Reproduce the entries below exactly, but only from the line containing "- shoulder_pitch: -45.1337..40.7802" to the line containing "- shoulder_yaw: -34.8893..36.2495", inclusive.

Saved data entries
=-=-=

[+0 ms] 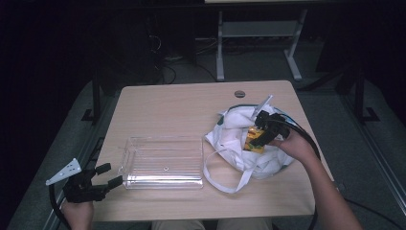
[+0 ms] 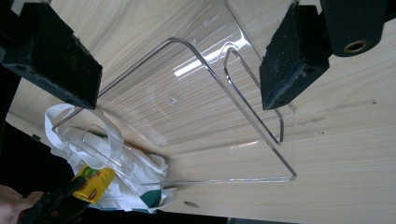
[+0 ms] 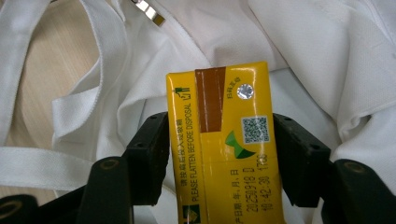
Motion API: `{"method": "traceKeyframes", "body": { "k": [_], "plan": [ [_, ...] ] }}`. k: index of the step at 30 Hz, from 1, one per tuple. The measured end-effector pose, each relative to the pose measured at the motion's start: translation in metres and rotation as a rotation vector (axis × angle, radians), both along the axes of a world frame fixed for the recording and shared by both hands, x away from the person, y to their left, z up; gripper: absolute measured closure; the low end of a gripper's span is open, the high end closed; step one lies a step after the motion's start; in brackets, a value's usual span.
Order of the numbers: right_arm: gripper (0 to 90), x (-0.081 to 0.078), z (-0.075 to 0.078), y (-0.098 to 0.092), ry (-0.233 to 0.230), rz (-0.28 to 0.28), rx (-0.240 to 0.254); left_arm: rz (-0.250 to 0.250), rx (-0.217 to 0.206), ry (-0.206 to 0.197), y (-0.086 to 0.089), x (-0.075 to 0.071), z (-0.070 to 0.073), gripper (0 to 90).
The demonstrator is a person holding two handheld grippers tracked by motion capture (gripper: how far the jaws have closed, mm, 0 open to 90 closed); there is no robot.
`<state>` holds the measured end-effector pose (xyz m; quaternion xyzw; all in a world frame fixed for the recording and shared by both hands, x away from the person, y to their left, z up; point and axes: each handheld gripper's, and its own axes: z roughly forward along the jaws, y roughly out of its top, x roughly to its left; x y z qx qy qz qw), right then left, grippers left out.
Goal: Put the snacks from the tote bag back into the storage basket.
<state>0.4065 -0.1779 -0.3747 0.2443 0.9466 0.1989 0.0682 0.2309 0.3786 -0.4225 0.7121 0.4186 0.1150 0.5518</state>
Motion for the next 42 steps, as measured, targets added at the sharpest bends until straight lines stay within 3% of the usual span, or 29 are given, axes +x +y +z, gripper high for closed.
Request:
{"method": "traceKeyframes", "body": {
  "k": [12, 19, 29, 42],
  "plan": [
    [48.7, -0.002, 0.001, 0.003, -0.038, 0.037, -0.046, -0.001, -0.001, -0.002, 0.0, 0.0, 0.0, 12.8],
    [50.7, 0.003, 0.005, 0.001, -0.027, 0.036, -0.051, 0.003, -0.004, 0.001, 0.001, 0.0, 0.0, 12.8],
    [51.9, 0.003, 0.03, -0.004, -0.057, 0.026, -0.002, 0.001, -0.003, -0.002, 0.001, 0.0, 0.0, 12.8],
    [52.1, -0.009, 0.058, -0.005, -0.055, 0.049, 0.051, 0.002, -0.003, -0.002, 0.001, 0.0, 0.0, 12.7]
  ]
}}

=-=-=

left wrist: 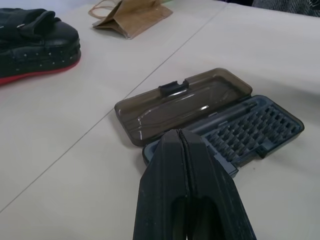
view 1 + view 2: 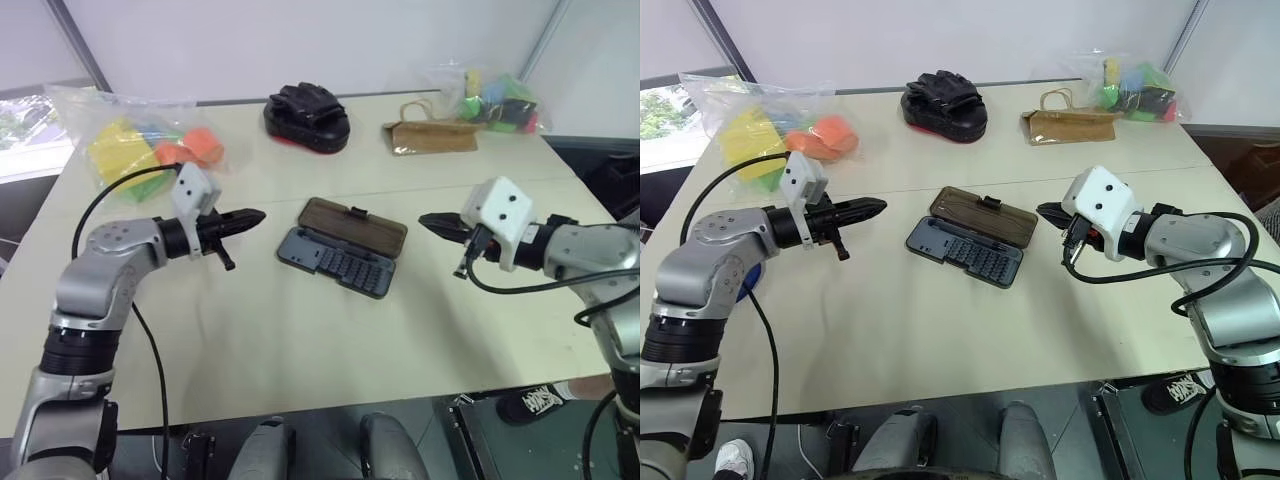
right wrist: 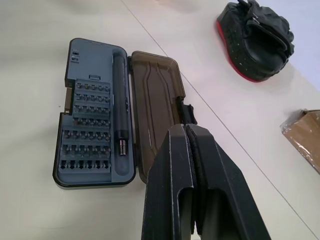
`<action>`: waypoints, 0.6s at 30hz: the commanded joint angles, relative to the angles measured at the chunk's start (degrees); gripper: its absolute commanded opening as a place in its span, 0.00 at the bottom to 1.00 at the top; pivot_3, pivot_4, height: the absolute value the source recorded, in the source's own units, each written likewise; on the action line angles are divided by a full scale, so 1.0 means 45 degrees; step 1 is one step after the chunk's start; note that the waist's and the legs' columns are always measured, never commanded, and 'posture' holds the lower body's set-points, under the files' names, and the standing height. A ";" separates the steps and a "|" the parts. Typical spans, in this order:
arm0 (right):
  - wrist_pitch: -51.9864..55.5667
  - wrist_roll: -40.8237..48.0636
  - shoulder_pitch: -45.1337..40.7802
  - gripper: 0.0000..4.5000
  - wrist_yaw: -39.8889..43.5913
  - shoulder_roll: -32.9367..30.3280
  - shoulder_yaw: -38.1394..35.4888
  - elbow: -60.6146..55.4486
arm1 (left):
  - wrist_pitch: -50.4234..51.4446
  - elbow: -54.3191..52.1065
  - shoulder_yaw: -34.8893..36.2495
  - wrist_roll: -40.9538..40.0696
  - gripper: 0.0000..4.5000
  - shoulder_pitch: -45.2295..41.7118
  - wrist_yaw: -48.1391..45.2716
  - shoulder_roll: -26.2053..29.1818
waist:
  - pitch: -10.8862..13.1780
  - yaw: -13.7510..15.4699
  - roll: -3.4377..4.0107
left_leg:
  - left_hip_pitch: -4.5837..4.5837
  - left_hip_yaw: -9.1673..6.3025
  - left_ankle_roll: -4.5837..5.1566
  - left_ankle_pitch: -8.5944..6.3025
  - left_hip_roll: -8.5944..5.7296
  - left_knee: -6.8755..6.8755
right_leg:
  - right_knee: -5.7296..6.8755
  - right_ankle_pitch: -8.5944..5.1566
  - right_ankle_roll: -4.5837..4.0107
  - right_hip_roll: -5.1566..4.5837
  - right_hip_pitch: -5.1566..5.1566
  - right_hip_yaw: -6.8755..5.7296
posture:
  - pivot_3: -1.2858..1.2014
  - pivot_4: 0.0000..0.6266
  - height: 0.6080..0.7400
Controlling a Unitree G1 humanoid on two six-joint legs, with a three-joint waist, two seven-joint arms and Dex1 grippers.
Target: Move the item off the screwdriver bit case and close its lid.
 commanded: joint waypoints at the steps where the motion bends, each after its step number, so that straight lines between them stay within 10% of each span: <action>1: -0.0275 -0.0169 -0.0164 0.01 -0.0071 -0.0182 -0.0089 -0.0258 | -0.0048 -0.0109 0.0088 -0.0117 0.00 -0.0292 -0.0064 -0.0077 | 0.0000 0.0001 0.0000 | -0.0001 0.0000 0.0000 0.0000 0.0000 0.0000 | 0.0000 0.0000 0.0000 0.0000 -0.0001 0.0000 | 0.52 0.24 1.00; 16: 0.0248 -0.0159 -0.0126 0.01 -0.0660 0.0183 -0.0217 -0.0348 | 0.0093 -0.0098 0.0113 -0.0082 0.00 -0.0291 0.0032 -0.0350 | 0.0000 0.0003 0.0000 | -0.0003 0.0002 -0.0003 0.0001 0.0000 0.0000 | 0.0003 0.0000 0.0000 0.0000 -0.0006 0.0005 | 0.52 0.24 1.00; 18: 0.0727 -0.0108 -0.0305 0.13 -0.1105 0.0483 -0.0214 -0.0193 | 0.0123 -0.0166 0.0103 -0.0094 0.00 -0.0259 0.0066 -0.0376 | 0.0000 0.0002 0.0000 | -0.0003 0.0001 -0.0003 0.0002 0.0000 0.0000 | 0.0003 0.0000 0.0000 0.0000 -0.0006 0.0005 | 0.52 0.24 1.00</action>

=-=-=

**SOLVED EXERCISE**:
  - shoulder_pitch: -45.1337..40.7802
  - gripper: 0.0000..4.5000
  - wrist_yaw: -39.8889..43.5913
  - shoulder_roll: -32.9367..30.3280
  - shoulder_yaw: -38.1394..35.4888
  - elbow: -60.6146..55.4486
arm1 (left):
  - wrist_pitch: -50.4234..51.4446
  - elbow: -54.3191..52.1065
  - shoulder_yaw: -34.8893..36.2495

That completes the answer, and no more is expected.